Lipids, proteins, polysaccharides, and carbohydrates are provided to be the most common food-grade materials used as wall material in an NA nanoencapsulation system. These materials are inexpensive, non-toxic, and compatible with food formulations. However, there is still no consensus as to which wall material is best, as it will depend on the nanoencapsulation process, the core material, and the food to be inserted.

In large part, the NA does not act with a single mechanism but a set of mechanisms inhibiting and even destroying the microbial cell. Although the action of free NA can be faster, immediate, it is precisely the slow and controlled release of NA from nanostructures that makes it able to act throughout the food shelf life.

Among the analyzed microorganisms, E. coli, L. monocytogenes, Salmonella enterica, and S. aureus are frequently evaluated in food. For fruits and cereals, fungal deterioration stands out due to low pH and water content.
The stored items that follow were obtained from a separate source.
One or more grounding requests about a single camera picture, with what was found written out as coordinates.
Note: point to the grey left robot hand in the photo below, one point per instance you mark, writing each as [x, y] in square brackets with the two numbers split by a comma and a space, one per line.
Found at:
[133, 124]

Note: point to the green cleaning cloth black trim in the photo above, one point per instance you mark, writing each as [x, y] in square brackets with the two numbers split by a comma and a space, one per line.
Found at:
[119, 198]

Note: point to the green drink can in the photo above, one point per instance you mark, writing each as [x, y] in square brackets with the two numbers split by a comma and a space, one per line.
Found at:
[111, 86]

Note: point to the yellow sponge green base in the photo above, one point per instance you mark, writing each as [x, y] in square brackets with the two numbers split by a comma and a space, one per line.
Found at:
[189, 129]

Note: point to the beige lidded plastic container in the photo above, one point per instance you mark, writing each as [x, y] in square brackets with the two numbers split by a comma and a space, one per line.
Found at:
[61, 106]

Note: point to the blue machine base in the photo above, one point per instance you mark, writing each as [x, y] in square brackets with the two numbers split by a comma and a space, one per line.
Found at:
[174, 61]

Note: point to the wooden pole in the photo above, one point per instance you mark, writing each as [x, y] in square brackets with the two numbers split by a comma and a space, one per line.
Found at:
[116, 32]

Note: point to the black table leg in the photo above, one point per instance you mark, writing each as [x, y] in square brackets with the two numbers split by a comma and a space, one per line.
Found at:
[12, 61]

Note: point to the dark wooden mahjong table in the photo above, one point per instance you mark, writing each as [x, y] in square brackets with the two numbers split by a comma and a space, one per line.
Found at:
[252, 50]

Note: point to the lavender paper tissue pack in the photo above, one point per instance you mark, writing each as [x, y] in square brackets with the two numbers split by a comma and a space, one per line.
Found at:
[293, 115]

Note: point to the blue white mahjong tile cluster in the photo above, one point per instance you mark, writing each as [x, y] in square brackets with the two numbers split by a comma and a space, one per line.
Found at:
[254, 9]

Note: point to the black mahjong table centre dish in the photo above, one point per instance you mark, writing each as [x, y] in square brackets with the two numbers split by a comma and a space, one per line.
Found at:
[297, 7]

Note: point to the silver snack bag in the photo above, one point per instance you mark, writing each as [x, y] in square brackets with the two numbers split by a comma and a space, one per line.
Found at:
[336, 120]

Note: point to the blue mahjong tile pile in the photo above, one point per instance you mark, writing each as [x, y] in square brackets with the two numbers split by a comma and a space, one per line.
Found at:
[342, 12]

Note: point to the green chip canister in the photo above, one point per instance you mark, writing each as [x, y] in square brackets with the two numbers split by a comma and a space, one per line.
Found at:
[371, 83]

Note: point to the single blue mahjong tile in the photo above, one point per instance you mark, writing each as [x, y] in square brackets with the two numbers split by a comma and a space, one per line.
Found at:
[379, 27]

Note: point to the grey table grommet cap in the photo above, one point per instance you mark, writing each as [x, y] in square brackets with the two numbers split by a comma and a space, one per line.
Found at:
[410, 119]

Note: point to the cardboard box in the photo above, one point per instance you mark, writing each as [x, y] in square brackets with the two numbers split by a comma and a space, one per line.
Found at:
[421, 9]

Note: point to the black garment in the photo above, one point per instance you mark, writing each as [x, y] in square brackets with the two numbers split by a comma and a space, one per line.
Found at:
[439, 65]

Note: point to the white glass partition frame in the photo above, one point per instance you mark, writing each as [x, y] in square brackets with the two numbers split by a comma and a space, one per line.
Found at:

The NA’s efficiency, even nanoencapsulated, was different in vitro (the laboratory environment) and in situ (the food matrix). Possible interactions between NA and food constituents can be difficult in diffusion and the action against the microorganisms. Food matrices may differ in composition and characteristics, which may influence the activity of NA in different ways. Moreover, the repair of microbial cells may vary in the food compared to the simple medium.

Although nanoemulsion is promising for NA nanoencapsulation, further analysis related to the variation in the composition of foods, especially the fat content, is relevant. A study with low-fat food should also be carried out to verify whether nanoemulsions can increase the fat/lipid content in low-fat foods.

A more significant explanation of the antioxidant activity after the insertion of nNA is relevant based on the data found in this review.

Studies improving nanoencapsulation methods are relevant to quickly obtaining effective, cheap, and industrially applicable methods. Studies with direct food application are necessary since laboratory means have not shown results compatible with the food matrix’s results. A more significant explanation of the antioxidant activity after the insertion of nNA suggests that more prolonged studies in the food matrix should be attractive due to the slow and controlled release of encapsulated NA. The low-concentration combination of free and encapsulated NA in foods can be attractive due to an immediate action of free NA and a prolonged action of encapsulated NA, without affecting the sensory characteristics of food. Due to possible intermolecular interactions between the natural antimicrobials and components present in the food matrix, we believe that studies should be carried out concerning potential compounds formed from these interactions, ensuring the quality and safety of food. We agree with Lopes & Brandelli, (2018) [86] that future studies should focus more on the possible toxicological effects on human health that foods with added nanostructures may have.